- **TASK**
In the data below, retype exactly the line that contains "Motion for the" and every line after it, through the last.

- **THE DATA**
-----

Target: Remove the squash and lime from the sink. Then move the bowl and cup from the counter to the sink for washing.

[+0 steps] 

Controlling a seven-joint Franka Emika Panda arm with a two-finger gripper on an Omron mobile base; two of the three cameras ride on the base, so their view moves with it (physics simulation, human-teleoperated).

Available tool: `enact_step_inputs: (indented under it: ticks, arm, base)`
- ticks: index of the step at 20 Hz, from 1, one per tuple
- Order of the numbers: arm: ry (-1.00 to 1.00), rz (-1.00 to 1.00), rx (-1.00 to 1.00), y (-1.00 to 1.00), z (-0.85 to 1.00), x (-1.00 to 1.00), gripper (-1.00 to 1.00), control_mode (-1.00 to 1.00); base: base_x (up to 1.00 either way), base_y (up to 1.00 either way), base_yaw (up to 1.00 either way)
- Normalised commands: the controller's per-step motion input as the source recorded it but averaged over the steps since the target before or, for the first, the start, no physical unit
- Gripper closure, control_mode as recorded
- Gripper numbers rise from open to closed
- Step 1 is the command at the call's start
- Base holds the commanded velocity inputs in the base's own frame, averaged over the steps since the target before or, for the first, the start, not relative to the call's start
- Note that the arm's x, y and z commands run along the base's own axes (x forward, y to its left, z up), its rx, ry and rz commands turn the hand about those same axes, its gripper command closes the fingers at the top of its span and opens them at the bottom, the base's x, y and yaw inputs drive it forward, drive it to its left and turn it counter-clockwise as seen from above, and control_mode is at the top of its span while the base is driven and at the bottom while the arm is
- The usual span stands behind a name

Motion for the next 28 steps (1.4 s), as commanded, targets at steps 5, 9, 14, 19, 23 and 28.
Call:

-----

- **EXERCISE RESPONSE**
Motion for the next 28 steps (1.4 s), as commanded, targets at steps 5, 9, 14, 19, 23 and 28.
Call:

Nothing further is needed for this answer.